Return every line of the listing below so that it matches the original exactly.

· · · · · · ·

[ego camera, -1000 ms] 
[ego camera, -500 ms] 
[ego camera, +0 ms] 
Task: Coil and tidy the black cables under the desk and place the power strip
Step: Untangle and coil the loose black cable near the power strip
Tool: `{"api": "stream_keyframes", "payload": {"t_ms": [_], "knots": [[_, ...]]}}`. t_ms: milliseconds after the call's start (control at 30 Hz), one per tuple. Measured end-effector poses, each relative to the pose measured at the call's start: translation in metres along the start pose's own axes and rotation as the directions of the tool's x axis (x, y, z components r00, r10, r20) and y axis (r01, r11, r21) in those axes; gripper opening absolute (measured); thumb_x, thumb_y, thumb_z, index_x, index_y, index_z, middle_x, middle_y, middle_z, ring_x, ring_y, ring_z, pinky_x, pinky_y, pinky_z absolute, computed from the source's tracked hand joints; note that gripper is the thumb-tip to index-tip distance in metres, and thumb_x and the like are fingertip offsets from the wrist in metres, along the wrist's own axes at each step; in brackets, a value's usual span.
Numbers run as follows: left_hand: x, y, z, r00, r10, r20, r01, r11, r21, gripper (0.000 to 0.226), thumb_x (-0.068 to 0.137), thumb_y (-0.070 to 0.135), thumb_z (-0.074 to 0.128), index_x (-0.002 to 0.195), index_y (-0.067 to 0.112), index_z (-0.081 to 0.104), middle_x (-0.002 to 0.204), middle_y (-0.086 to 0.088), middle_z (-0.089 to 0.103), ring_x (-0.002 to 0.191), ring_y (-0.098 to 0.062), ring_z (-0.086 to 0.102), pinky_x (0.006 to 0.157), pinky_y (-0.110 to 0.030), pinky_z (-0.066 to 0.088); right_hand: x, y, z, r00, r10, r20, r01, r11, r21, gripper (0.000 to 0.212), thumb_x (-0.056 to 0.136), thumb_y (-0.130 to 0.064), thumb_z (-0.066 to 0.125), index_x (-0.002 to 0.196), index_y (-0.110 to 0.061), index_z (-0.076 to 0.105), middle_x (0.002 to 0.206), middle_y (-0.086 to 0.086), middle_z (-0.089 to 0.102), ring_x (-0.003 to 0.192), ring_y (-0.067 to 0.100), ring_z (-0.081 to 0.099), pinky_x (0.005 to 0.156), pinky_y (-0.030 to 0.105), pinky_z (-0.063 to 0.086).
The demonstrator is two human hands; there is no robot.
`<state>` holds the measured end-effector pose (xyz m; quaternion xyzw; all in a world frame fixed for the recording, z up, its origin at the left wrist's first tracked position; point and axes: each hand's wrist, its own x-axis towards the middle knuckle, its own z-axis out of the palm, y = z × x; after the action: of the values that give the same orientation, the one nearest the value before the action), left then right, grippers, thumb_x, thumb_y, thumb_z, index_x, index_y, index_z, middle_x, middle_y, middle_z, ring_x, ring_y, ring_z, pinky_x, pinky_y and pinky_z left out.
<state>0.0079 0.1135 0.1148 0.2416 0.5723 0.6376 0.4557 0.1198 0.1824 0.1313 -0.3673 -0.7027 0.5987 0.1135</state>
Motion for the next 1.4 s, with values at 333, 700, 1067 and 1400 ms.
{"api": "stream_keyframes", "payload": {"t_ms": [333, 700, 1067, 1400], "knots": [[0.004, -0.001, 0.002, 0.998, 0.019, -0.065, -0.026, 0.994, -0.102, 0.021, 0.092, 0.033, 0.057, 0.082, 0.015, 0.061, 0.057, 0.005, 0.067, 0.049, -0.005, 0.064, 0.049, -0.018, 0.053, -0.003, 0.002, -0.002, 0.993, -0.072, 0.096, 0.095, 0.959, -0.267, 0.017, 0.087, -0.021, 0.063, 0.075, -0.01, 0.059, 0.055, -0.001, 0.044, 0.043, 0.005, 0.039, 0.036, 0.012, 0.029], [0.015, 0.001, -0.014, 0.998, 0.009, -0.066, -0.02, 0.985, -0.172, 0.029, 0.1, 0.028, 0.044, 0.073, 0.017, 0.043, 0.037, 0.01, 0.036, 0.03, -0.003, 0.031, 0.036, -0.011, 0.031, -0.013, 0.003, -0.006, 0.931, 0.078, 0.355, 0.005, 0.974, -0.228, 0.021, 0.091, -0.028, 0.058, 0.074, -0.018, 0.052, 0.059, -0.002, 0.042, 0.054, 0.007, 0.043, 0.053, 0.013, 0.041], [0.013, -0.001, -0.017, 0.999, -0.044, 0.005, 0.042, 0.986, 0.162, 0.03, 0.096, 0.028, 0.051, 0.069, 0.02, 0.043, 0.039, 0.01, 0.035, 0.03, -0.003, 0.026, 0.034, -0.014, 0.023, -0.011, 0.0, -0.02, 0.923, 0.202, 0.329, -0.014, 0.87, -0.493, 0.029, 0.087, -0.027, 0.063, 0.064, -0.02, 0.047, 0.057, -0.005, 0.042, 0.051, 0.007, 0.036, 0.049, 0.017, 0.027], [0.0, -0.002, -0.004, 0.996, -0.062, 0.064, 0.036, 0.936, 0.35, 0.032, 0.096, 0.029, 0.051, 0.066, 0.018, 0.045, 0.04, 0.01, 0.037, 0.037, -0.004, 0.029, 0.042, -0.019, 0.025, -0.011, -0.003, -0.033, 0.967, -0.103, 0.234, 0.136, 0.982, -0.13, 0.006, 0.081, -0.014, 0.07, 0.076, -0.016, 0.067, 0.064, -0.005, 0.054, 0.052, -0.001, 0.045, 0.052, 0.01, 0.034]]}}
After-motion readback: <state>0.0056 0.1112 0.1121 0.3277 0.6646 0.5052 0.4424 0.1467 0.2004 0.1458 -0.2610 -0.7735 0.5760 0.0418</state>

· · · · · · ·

▶ [SOLUTION BELOW]
[ego camera, -1000 ms] 
[ego camera, -500 ms] 
[ego camera, +0 ms] 
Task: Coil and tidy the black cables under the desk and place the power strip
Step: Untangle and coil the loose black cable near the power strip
Tool: `{"api": "stream_keyframes", "payload": {"t_ms": [_], "knots": [[_, ...]]}}`. t_ms: milliseconds after the call's start (control at 30 Hz), one per tuple. Measured end-effector poses, each relative to the pose measured at the call's start: translation in metres along the start pose's own axes and rotation as the directions of the tool's x axis (x, y, z components r00, r10, r20) and y axis (r01, r11, r21) in those axes; gripper opening absolute (measured); thumb_x, thumb_y, thumb_z, index_x, index_y, index_z, middle_x, middle_y, middle_z, ring_x, ring_y, ring_z, pinky_x, pinky_y, pinky_z absolute, computed from the source's tracked hand joints; note that gripper is the thumb-tip to index-tip distance in metres, and thumb_x and the like are fingertip offsets from the wrist in metres, along the wrist's own axes at each step; in brackets, a value's usual span.
Numbers run as follows: left_hand: x, y, z, r00, r10, r20, r01, r11, r21, gripper (0.000 to 0.226), thumb_x (-0.068 to 0.137), thumb_y (-0.070 to 0.135), thumb_z (-0.074 to 0.128), index_x (-0.002 to 0.195), index_y (-0.067 to 0.112), index_z (-0.081 to 0.104), middle_x (-0.002 to 0.204), middle_y (-0.086 to 0.088), middle_z (-0.089 to 0.103), ring_x (-0.002 to 0.191), ring_y (-0.098 to 0.062), ring_z (-0.086 to 0.102), pinky_x (0.006 to 0.157), pinky_y (-0.110 to 0.030), pinky_z (-0.066 to 0.088); right_hand: x, y, z, r00, r10, r20, r01, r11, r21, gripper (0.000 to 0.212), thumb_x (-0.056 to 0.136), thumb_y (-0.130 to 0.064), thumb_z (-0.066 to 0.125), index_x (-0.002 to 0.196), index_y (-0.110 to 0.061), index_z (-0.076 to 0.105), middle_x (0.002 to 0.206), middle_y (-0.086 to 0.086), middle_z (-0.089 to 0.102), ring_x (-0.003 to 0.192), ring_y (-0.067 to 0.100), ring_z (-0.081 to 0.099), pinky_x (0.005 to 0.156), pinky_y (-0.030 to 0.105), pinky_z (-0.063 to 0.086).
The demonstrator is two human hands; there is no robot.
`<state>` holds the measured end-effector pose (xyz m; quaternion xyzw; all in a world frame fixed for the recording, z up, its origin at the left wrist's first tracked position; point and axes: each hand's wrist, its own x-axis towards the middle knuckle, its own z-axis out of the palm, y = z × x; after the action: of the values that give the same orientation, the one nearest the value before the action), left then right, grippers, thumb_x, thumb_y, thumb_z, index_x, index_y, index_z, middle_x, middle_y, middle_z, ring_x, ring_y, ring_z, pinky_x, pinky_y and pinky_z left out.
<state>0.0079 0.1135 0.1148 0.2416 0.5723 0.6376 0.4557 0.1198 0.1824 0.1313 -0.3673 -0.7027 0.5987 0.1135</state>
Motion for the next 1.4 s, with values at 333, 700, 1067 and 1400 ms.
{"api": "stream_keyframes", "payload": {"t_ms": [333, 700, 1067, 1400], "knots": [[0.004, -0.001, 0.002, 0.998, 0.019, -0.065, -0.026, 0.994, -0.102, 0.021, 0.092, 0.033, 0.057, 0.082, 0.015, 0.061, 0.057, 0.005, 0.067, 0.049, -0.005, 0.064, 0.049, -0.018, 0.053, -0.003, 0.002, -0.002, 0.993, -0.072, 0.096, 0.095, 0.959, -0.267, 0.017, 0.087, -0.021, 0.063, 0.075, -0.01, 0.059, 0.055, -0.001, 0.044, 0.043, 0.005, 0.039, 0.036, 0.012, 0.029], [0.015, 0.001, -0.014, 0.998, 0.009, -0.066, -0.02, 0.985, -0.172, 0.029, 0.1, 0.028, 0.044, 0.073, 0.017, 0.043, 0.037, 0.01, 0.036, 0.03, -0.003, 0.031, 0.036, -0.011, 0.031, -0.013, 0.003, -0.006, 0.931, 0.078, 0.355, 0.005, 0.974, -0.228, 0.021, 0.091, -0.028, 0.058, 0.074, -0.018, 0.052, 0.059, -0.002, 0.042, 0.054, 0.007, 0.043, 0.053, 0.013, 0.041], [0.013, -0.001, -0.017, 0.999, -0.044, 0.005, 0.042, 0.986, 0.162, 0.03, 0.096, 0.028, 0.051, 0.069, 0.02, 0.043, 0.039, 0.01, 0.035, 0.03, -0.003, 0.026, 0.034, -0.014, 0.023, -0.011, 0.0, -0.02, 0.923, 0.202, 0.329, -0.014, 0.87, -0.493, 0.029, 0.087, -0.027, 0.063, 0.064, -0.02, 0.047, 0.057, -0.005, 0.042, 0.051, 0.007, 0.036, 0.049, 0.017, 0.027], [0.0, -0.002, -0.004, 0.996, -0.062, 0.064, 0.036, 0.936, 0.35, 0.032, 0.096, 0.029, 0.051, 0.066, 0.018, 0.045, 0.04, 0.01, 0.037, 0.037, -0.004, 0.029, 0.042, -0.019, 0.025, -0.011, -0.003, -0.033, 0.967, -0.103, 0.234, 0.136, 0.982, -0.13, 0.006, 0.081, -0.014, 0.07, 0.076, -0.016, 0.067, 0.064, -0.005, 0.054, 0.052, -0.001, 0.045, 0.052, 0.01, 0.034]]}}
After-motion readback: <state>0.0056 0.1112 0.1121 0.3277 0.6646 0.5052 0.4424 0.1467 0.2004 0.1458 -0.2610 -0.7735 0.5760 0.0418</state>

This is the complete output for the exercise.